- Exercise: In the entries below, find the lines that include "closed" and give their number as the whole reply.

- Dataset records:

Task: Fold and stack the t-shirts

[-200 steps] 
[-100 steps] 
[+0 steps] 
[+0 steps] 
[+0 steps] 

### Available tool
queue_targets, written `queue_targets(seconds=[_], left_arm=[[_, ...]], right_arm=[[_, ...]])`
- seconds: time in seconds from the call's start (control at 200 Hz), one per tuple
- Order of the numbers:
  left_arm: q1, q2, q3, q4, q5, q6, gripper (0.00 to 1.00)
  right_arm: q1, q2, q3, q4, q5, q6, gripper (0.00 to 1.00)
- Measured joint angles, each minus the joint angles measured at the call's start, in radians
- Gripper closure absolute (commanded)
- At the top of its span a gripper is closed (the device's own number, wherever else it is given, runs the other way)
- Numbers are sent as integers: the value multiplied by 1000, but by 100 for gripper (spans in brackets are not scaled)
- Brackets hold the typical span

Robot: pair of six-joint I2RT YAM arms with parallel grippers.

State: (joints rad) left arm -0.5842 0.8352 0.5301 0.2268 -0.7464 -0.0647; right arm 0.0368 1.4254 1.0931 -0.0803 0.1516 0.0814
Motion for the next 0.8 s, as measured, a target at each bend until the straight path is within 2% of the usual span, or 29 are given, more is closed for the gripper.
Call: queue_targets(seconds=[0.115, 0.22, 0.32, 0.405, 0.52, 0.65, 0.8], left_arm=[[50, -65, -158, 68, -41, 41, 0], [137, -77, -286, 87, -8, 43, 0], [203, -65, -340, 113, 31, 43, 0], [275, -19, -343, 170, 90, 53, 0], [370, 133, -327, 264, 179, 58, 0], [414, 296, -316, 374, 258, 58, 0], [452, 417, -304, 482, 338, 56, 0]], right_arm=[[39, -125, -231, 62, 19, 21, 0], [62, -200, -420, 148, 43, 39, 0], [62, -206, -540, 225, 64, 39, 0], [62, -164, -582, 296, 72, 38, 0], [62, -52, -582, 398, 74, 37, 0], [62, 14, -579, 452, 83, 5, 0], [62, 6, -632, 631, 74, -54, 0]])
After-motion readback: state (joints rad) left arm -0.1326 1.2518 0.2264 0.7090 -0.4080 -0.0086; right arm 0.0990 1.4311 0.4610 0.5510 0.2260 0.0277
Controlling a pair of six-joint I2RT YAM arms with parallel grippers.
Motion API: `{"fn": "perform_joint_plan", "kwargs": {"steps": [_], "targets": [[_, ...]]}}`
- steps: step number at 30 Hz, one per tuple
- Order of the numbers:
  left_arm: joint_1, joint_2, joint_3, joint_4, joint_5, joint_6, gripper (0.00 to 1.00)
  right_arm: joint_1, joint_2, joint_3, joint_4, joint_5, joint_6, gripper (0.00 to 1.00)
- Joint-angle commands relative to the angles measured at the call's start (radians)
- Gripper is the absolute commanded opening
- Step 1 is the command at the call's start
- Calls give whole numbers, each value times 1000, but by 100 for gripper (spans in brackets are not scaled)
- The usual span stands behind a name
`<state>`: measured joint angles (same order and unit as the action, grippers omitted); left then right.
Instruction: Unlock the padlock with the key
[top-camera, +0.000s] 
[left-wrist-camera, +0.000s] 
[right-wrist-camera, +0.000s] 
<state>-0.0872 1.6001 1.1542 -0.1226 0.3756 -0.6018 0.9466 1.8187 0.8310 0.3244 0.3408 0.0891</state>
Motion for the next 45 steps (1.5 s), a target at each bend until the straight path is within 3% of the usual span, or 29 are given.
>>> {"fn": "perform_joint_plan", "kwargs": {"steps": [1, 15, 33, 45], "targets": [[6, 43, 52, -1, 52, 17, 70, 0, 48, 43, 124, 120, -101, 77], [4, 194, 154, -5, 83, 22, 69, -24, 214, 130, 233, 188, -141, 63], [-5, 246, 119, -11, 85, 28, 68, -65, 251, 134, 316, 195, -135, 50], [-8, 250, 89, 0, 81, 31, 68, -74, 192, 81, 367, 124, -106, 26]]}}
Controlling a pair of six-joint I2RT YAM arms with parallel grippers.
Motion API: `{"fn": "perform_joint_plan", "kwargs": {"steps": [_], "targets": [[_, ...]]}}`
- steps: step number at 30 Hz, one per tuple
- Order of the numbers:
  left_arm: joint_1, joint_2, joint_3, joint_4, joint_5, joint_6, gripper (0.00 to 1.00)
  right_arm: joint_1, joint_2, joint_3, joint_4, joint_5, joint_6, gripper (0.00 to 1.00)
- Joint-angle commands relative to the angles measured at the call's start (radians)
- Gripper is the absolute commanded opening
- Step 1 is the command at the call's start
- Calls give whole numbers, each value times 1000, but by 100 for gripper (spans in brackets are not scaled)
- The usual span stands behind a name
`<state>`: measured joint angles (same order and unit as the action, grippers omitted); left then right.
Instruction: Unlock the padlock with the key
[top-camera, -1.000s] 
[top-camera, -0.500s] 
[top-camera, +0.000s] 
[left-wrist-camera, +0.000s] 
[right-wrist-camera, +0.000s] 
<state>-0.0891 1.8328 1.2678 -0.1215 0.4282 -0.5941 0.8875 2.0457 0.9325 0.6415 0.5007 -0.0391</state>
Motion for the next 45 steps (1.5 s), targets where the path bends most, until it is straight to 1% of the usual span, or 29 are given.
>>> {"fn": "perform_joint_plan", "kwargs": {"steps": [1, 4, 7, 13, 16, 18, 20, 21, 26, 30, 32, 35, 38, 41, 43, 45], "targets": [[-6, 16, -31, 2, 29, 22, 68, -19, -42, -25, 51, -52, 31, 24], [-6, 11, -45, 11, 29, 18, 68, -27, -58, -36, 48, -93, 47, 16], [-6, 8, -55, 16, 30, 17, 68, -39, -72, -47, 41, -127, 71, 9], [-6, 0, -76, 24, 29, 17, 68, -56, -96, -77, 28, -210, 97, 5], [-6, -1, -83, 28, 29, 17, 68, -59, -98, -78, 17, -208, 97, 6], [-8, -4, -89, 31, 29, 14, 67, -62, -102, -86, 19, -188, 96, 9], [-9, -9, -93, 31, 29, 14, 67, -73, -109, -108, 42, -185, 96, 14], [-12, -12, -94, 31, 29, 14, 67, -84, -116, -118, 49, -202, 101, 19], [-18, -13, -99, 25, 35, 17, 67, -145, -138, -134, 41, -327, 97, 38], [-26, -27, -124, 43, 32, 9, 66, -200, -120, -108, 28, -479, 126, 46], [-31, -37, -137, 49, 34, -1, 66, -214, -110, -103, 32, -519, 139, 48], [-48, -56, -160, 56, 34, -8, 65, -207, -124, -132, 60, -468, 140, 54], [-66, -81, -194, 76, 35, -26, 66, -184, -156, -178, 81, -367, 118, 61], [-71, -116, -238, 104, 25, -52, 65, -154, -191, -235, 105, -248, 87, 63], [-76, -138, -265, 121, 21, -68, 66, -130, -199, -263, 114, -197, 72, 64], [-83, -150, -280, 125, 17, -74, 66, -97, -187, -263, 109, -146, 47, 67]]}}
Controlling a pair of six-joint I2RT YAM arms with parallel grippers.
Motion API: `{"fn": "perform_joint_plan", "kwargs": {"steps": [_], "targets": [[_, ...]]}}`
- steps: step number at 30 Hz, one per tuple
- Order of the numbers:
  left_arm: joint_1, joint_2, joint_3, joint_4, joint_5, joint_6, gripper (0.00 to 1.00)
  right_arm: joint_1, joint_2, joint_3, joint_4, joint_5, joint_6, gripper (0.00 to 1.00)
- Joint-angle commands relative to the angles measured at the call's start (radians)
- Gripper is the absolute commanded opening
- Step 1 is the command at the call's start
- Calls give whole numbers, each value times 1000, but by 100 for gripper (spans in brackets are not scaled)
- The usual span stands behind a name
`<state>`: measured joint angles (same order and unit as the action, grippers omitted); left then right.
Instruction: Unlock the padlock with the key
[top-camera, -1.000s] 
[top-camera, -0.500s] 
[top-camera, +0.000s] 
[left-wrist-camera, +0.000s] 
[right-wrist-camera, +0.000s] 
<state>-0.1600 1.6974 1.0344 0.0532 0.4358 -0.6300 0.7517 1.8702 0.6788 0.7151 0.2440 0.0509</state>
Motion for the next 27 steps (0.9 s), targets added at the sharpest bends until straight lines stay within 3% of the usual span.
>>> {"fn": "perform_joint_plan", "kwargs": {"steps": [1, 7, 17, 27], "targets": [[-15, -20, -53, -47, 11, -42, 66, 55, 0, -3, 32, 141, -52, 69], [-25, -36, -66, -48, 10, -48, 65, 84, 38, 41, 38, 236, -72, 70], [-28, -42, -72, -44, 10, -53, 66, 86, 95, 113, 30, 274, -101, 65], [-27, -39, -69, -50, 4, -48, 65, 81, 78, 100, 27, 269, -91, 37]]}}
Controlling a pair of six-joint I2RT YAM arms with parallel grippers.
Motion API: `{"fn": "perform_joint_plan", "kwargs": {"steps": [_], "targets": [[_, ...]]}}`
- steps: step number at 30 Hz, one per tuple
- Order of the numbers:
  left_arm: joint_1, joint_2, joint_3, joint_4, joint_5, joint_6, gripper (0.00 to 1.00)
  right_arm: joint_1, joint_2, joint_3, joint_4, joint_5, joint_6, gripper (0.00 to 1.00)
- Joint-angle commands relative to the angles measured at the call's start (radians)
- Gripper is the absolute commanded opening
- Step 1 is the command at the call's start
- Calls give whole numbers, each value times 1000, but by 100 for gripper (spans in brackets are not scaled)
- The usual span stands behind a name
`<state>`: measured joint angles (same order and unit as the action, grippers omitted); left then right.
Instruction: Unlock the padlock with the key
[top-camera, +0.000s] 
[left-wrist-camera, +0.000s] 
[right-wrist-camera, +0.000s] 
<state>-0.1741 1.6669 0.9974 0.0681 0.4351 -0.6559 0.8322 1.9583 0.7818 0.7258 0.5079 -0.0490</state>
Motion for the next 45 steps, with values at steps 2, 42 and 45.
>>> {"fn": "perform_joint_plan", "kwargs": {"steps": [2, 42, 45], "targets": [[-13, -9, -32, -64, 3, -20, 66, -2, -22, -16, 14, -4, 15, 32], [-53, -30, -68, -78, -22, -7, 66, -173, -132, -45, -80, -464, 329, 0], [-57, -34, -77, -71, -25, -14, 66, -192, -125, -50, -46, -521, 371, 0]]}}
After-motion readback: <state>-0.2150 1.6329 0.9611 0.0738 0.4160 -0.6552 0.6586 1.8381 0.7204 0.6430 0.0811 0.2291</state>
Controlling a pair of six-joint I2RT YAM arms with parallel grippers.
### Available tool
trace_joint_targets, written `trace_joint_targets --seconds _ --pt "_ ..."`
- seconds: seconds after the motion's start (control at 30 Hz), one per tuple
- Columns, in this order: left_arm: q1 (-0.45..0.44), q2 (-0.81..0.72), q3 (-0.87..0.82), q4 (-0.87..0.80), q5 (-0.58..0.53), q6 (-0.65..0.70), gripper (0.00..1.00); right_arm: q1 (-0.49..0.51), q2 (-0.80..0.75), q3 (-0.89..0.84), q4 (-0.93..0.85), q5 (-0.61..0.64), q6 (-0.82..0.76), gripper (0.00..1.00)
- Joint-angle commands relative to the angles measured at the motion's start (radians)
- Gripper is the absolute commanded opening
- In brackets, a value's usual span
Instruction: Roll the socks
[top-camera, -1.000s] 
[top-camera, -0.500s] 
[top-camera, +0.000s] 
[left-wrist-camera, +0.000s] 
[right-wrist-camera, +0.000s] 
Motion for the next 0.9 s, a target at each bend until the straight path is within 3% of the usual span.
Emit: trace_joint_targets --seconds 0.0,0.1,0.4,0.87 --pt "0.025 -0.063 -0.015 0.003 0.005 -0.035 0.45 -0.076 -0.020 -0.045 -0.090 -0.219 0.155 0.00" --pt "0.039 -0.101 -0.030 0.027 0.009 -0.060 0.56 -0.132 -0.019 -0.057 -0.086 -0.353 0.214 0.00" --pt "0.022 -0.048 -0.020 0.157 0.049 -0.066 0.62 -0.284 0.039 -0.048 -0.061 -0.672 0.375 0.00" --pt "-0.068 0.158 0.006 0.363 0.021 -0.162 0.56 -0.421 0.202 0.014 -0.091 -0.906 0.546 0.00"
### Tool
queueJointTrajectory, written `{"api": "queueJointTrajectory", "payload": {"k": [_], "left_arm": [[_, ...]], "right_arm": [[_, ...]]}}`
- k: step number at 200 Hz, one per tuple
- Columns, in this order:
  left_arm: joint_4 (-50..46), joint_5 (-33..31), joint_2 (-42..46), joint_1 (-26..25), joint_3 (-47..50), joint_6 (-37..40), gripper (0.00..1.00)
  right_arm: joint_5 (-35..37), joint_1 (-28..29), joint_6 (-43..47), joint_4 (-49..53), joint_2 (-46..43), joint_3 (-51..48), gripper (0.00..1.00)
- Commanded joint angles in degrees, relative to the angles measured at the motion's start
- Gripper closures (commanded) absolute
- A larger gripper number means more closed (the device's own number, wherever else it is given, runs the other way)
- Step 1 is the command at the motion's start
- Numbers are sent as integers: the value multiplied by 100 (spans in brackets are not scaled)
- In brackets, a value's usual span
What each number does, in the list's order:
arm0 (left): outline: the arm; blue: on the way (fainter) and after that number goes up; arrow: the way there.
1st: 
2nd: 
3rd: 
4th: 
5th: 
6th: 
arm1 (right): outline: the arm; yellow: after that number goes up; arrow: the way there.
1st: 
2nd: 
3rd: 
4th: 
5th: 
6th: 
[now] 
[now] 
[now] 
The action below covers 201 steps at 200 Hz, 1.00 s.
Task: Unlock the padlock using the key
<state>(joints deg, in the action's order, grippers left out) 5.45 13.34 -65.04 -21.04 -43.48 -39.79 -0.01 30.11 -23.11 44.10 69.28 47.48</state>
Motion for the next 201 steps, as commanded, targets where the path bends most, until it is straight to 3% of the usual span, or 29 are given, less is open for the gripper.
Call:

- Result for this exercise: 3